ROLE OF T-LYMPHOCYTES IN ADJUVANT ARTHRITIS .2. DIFFERENT SUB-POPULATIONS OF T-LYMPHOCYTES FUNCTIONING IN DEVELOPMENT OF DISEASE

Abstract

The effects of treatments with cyclophosphamide (CY), hydrocortisone [HC] and anti-thymocyte sera (ATS) on the development of adjuvant arthritis (AA) were examined in WKA rats inoculated with wax D to induce AA. A single injection of 25-50 mg/kg of CY given 2-3 days before wax D inoculation caused severe arthritis with high incidence. Larger doses of CY were less efficient. The enhancing effect of CY pretreatment was abolished by passively transferred normal syngeneic thymocytes 1 day before wax D inoculation, but not by thymocytes that were treated with ATS and guinea pig C [complement]. This enhancing effect of CY pretreatment was probably caused by selective depletion of suppressor T [thymus-derived] lymphocytes.
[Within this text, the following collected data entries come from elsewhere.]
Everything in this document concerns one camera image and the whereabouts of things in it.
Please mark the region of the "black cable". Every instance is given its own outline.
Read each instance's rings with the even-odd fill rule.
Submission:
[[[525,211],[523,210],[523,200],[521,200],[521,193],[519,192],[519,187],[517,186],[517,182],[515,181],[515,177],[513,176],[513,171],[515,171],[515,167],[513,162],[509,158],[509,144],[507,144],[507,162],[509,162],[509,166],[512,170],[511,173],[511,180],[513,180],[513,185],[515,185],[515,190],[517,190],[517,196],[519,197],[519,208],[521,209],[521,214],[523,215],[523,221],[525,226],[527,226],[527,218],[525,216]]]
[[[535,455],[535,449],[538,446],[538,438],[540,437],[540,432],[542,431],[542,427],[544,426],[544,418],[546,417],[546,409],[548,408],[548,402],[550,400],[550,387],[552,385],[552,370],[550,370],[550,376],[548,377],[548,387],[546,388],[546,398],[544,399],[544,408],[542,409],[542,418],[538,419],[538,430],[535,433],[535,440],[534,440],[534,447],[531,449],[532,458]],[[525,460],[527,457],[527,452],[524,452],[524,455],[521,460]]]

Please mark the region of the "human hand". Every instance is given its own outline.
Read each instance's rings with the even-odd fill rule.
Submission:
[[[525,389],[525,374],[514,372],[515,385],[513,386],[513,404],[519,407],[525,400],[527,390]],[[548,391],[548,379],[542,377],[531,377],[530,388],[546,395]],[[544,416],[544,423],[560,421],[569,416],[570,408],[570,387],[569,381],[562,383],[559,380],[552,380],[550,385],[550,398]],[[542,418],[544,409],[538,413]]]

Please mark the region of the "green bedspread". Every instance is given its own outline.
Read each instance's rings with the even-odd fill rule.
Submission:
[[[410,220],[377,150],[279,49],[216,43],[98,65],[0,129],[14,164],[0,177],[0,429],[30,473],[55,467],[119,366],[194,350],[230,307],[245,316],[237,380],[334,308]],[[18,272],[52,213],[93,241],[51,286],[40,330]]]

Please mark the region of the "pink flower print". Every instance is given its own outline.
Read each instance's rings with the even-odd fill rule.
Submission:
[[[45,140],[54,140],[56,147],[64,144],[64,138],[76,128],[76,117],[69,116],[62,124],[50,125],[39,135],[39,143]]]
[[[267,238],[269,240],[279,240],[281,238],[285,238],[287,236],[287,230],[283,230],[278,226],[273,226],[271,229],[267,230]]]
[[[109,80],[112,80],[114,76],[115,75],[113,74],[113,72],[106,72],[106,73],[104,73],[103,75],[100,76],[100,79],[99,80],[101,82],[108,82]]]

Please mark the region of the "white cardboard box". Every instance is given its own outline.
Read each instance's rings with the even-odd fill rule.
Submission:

Pretreatment with 12.5 mg of HC also caused severe arthritis. This enhancing effect of HC could also be due to the elimination of those suppressor cells. In vivo pretreatment with ATS showed striking inhibition on the development of AA, suggesting that ATS could eliminate T lymphocytes that were responsible for eliciting this disease. Thus it appears that at least 2 T cell subpopulations are involved in the development of AA; one is an ATS-sensitive T2 subpopulation that is effective for induction of AA and the other is a T1 subpopulation that regulates this disease process.